[What to do] Reproduce all the data, character for character.
[Opening Provided data section]
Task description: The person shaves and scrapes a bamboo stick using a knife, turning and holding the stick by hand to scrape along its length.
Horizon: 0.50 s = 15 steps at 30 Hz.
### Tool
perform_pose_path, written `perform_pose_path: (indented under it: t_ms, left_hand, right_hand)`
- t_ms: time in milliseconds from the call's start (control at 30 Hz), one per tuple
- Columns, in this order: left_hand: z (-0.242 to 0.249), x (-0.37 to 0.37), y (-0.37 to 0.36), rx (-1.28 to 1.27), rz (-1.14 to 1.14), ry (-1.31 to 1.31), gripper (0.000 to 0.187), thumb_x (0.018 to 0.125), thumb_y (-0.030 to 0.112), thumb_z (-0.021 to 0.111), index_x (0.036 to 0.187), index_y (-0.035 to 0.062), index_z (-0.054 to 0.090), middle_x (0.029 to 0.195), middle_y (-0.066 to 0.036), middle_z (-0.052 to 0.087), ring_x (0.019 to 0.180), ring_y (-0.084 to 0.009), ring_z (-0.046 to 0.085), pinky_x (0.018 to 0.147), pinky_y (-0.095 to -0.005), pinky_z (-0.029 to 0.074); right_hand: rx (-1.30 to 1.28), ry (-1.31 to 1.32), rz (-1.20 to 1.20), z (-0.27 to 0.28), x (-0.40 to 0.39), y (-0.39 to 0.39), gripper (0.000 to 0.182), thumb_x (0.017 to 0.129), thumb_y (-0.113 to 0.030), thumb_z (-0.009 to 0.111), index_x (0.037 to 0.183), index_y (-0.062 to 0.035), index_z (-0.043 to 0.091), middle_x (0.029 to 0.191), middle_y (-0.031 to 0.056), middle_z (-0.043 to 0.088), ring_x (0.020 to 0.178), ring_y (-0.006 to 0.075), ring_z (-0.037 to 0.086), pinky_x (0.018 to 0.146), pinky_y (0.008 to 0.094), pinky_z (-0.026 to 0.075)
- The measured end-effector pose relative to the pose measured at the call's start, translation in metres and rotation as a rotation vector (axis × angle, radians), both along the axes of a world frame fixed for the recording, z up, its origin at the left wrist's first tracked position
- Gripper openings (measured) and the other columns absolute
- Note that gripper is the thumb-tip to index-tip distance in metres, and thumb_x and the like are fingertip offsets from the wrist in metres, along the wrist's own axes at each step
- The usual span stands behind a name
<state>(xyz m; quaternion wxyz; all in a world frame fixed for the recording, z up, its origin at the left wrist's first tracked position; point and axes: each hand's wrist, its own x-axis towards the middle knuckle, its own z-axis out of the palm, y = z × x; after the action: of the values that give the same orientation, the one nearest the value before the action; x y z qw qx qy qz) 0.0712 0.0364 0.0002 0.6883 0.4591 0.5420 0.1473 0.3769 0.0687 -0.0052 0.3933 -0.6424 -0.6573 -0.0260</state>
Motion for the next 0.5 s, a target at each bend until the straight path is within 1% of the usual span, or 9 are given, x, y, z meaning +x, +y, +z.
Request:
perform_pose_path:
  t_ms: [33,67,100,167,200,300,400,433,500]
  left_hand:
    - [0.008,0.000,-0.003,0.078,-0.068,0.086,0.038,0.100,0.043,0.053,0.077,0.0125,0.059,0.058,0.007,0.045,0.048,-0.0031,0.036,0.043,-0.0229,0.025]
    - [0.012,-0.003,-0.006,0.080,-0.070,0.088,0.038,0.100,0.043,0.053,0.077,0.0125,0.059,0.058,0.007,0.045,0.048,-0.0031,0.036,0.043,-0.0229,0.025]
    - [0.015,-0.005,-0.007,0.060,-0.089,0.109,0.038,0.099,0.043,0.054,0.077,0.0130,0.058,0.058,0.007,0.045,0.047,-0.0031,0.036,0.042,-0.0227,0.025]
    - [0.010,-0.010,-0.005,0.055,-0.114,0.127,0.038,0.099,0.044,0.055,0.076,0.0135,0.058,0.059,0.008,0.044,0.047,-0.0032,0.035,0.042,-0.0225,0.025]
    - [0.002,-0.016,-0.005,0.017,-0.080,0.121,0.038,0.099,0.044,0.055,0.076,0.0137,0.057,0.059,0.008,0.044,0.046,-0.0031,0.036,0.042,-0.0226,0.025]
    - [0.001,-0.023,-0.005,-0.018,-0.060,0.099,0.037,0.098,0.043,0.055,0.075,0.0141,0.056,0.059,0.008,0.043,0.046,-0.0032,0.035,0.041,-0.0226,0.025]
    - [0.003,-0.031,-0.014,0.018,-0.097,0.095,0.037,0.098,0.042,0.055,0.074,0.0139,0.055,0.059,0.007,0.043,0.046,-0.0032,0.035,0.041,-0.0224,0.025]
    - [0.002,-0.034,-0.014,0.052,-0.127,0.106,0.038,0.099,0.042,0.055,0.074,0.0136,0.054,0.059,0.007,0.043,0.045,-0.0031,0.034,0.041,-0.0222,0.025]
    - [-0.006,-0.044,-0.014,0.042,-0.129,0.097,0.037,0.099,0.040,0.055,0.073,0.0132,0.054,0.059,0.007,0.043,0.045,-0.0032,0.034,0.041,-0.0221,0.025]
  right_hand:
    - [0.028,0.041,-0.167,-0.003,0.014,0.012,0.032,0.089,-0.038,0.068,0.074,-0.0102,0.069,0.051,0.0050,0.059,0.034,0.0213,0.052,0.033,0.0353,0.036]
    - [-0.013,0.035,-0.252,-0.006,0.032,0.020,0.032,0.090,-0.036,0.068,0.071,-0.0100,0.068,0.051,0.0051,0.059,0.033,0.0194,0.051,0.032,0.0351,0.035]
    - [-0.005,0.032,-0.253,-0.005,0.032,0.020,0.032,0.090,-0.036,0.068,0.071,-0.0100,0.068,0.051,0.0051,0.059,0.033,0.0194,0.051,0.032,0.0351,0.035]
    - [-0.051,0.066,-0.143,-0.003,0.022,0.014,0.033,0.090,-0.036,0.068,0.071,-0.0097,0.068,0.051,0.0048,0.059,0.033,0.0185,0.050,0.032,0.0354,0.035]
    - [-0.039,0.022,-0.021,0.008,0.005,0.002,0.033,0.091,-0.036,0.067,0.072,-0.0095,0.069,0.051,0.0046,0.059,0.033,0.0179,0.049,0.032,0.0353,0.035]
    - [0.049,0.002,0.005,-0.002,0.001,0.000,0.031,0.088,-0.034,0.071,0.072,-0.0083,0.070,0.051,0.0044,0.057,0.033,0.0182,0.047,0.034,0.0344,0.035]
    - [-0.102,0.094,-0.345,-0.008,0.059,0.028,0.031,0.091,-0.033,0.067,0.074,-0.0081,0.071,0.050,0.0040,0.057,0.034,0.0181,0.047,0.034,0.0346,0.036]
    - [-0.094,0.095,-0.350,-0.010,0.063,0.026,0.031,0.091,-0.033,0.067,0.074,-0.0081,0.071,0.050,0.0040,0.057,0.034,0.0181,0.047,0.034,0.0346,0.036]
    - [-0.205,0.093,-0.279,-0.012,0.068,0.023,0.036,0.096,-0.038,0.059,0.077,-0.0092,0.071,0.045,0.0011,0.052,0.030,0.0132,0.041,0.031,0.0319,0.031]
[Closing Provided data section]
[Written reply]
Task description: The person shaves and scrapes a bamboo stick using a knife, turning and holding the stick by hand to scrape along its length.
Horizon: 0.50 s = 15 steps at 30 Hz.
### Tool
perform_pose_path, written `perform_pose_path: (indented under it: t_ms, left_hand, right_hand)`
- t_ms: time in milliseconds from the call's start (control at 30 Hz), one per tuple
- Columns, in this order: left_hand: z (-0.242 to 0.249), x (-0.37 to 0.37), y (-0.37 to 0.36), rx (-1.28 to 1.27), rz (-1.14 to 1.14), ry (-1.31 to 1.31), gripper (0.000 to 0.187), thumb_x (0.018 to 0.125), thumb_y (-0.030 to 0.112), thumb_z (-0.021 to 0.111), index_x (0.036 to 0.187), index_y (-0.035 to 0.062), index_z (-0.054 to 0.090), middle_x (0.029 to 0.195), middle_y (-0.066 to 0.036), middle_z (-0.052 to 0.087), ring_x (0.019 to 0.180), ring_y (-0.084 to 0.009), ring_z (-0.046 to 0.085), pinky_x (0.018 to 0.147), pinky_y (-0.095 to -0.005), pinky_z (-0.029 to 0.074); right_hand: rx (-1.30 to 1.28), ry (-1.31 to 1.32), rz (-1.20 to 1.20), z (-0.27 to 0.28), x (-0.40 to 0.39), y (-0.39 to 0.39), gripper (0.000 to 0.182), thumb_x (0.017 to 0.129), thumb_y (-0.113 to 0.030), thumb_z (-0.009 to 0.111), index_x (0.037 to 0.183), index_y (-0.062 to 0.035), index_z (-0.043 to 0.091), middle_x (0.029 to 0.191), middle_y (-0.031 to 0.056), middle_z (-0.043 to 0.088), ring_x (0.020 to 0.178), ring_y (-0.006 to 0.075), ring_z (-0.037 to 0.086), pinky_x (0.018 to 0.146), pinky_y (0.008 to 0.094), pinky_z (-0.026 to 0.075)
- The measured end-effector pose relative to the pose measured at the call's start, translation in metres and rotation as a rotation vector (axis × angle, radians), both along the axes of a world frame fixed for the recording, z up, its origin at the left wrist's first tracked position
- Gripper openings (measured) and the other columns absolute
- Note that gripper is the thumb-tip to index-tip distance in metres, and thumb_x and the like are fingertip offsets from the wrist in metres, along the wrist's own axes at each step
- The usual span stands behind a name
<state>(xyz m; quaternion wxyz; all in a world frame fixed for the recording, z up, its origin at the left wrist's first tracked position; point and axes: each hand's wrist, its own x-axis towards the middle knuckle, its own z-axis out of the palm, y = z × x; after the action: of the values that give the same orientation, the one nearest the value before the action; x y z qw qx qy qz) 0.0712 0.0364 0.0002 0.6883 0.4591 0.5420 0.1473 0.3769 0.0687 -0.0052 0.3933 -0.6424 -0.6573 -0.0260</state>
Motion for the next 0.5 s, a target at each bend until the straight path is within 1% of the usual span, or 9 are given, x, y, z meaning +x, +y, +z.
Request:
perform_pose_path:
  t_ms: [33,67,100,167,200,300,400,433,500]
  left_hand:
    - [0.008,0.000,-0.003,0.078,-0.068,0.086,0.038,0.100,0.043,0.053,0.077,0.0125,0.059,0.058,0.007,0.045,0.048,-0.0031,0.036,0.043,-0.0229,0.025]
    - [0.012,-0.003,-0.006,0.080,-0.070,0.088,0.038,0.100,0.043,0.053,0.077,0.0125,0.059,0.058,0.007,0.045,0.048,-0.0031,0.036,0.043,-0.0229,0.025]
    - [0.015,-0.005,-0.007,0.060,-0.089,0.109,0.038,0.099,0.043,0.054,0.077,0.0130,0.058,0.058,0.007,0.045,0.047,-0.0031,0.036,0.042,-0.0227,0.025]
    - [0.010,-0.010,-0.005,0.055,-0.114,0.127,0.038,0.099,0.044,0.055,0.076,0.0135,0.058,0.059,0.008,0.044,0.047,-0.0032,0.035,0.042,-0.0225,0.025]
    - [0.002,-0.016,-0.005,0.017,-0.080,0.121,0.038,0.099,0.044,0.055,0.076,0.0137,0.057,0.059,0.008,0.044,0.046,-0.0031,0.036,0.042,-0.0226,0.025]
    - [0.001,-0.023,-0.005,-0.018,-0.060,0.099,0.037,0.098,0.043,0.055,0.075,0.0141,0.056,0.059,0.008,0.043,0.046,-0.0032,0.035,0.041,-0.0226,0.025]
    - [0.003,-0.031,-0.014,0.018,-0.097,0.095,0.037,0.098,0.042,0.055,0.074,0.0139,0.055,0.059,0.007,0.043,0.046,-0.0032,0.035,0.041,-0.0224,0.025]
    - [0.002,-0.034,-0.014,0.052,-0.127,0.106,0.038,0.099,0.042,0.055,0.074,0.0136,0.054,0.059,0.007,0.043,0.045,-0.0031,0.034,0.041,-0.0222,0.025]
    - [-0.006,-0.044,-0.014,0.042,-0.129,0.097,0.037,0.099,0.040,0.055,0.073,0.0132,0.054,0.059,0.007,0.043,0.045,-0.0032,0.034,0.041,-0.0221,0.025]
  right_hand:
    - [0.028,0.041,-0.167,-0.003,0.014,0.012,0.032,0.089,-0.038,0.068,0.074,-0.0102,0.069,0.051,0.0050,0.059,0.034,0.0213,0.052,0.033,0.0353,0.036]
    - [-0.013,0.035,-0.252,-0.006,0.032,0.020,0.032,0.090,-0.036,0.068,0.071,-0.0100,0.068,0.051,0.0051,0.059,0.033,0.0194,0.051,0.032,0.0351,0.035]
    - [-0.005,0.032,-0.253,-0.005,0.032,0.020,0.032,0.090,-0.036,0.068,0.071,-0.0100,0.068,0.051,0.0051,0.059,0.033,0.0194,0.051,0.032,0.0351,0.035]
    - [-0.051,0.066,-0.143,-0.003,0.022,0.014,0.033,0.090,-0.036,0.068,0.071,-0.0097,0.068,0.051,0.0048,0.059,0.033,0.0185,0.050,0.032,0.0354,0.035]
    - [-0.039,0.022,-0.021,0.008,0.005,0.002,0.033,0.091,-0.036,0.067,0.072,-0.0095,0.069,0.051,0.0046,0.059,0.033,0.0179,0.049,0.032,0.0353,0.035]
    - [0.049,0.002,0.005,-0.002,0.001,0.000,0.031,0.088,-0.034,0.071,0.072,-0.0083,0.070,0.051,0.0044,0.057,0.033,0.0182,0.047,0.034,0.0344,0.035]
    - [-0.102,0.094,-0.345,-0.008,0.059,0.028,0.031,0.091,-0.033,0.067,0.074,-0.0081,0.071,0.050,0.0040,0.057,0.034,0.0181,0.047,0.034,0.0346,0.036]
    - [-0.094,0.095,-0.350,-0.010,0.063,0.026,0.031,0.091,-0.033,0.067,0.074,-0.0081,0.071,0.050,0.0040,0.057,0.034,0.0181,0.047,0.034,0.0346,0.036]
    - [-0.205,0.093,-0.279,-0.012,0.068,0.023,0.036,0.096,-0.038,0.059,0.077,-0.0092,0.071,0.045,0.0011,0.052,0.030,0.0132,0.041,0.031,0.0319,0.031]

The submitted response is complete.